P.–¿Y por qué se da esa fascinación de los poetas por los toros?
–Porque es un espectáculo realmente deslumbrante, que te entra por los sentidos. Como dijo Madariaga es un compendio de todas las artes: pintura, escultura, música, ballet... Además, tiene la dimensión heroica. Un señor se juega la vida frente a un animal peligrosísimo y solo para crear belleza. El toreo es valor y arte, pero también es inteligencia. Pepe Luis Vázquez decía que antes que nada había que tener cabeza, lucidez, ver claro al toro. Luego ya te pones bonito. Es un arte complejísimo. Y si vamos al significado filosófico de los toros parece claro que presentan una visión trágica de la vida y la muerte.
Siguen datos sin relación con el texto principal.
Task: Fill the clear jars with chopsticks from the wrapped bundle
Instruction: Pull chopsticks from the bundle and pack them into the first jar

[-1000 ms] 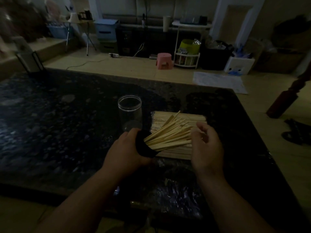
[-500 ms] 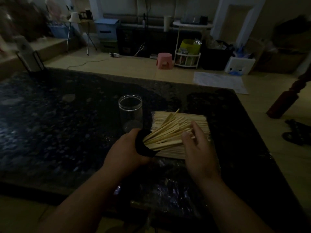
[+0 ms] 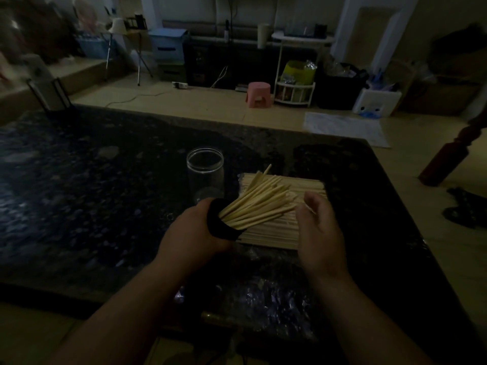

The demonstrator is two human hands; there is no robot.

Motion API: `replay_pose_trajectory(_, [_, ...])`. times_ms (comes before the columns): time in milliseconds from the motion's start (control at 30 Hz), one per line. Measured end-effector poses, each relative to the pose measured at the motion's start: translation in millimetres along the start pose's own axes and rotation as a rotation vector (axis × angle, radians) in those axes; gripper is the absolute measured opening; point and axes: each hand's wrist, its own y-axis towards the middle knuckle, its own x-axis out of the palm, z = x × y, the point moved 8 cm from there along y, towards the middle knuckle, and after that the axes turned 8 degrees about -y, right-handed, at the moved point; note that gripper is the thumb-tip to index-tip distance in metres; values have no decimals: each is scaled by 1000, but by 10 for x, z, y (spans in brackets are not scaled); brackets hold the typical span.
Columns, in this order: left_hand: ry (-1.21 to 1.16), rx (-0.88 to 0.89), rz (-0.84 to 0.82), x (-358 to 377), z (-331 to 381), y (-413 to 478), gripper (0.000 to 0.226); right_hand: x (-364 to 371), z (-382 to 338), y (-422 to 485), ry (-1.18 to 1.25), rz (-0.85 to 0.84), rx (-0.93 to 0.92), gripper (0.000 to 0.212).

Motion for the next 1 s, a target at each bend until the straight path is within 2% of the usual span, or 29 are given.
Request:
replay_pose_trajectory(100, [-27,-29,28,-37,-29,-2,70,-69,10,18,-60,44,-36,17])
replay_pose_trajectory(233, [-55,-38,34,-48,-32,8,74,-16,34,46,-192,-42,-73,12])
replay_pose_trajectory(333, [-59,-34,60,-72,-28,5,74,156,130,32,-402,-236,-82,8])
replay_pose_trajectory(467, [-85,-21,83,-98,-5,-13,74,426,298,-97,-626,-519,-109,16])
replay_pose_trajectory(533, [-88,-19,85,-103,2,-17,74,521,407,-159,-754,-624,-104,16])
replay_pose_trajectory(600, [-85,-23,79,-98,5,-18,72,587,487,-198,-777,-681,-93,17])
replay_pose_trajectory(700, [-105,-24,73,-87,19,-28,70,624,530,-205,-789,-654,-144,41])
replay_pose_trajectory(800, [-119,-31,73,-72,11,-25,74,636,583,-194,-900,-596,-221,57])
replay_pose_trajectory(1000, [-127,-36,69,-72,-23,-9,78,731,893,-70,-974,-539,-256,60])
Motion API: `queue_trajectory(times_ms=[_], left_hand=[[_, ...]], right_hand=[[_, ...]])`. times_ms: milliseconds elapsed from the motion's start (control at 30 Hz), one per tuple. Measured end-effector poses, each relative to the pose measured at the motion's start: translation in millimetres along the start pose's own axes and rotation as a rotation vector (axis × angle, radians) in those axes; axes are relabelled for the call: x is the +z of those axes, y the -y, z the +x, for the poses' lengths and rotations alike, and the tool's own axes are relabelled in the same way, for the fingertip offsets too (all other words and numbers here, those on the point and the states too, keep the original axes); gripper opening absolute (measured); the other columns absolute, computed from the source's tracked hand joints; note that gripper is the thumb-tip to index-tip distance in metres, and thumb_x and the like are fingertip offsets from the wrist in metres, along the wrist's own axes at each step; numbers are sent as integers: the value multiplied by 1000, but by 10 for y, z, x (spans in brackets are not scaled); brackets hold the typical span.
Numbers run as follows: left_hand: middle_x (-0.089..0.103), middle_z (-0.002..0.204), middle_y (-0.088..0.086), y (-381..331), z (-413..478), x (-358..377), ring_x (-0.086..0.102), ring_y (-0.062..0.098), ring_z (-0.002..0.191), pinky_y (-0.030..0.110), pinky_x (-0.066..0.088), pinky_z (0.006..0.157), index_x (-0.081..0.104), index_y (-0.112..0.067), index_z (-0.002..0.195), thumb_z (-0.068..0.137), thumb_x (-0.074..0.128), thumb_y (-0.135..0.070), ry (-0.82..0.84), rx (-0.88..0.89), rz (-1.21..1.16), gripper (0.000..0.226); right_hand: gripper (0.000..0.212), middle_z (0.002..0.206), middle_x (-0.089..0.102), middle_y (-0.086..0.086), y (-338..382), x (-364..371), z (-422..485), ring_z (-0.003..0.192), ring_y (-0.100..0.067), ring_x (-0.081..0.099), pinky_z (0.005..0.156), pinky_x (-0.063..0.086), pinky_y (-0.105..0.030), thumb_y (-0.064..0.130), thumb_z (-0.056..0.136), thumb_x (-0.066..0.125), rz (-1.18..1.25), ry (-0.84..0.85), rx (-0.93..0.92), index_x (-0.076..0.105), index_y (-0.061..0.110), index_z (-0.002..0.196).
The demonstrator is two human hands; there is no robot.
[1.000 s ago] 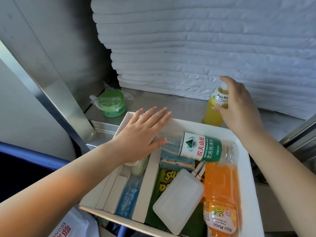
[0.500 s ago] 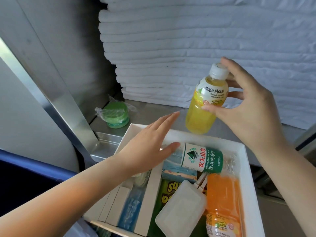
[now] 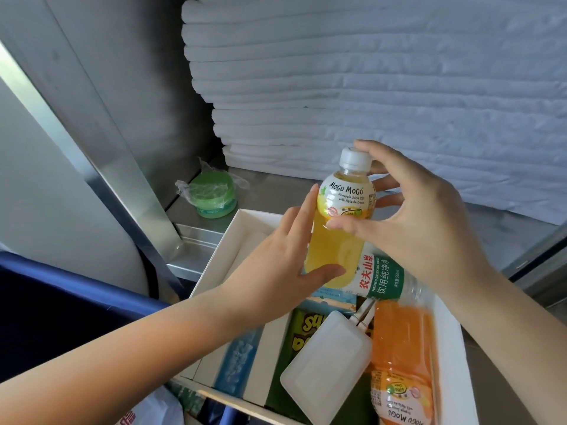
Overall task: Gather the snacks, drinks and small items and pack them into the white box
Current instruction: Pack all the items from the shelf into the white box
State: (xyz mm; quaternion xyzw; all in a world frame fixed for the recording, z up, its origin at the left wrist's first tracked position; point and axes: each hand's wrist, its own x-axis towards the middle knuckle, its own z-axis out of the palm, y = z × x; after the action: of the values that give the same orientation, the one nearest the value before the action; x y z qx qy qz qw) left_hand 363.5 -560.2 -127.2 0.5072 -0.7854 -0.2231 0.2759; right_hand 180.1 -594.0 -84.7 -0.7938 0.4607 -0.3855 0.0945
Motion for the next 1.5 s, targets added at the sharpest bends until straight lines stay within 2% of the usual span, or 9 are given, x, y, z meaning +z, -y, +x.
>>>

No hay otro espectáculo en el mundo donde se vea tan claramente esto.
El poeta que más entiende de toros, sin duda alguna, es Gerardo Diego. He encontrado críticas taurinas suyas
P.–El lenguaje taurino está completamente insertado en el habla diaria de los españoles. ¿Seguirá siendo así en un futuro próximo?
–Por qué no. Lo bonito es que es un lenguaje popular, no intelectual. Es muy vitalista y gráfico, se entiende muy bien y se emplea como metáfora de la vida. En la política se usa mucho. El propio Pío Baroja, que era un gran antitaurino, en una novela escribe: “A su suegra le daba cada capotazo que la desarmaba”. El lenguaje taurino forma parte de la cultura española.
P.–¿Le preocupa el futuro de la fiesta?
–Actualmente, las grandes plazas se están llenando, aunque ha bajado el público en Bilbao y San Sebastián. Los festejos populares, por su parte, tiene un auge tremendo en Castilla y el Mediterráneo. Los toros seguirán existiendo mientras la gente siga acudiendo. A mí lo que me preocupa no es que desaparezcan sino que se banalicen. Dos de los grandes peligros es que disminuya la casta del toro y que las corridas se conviertan en un espectáculo para turistas. Es el mismo riesgo que corre el flamenco.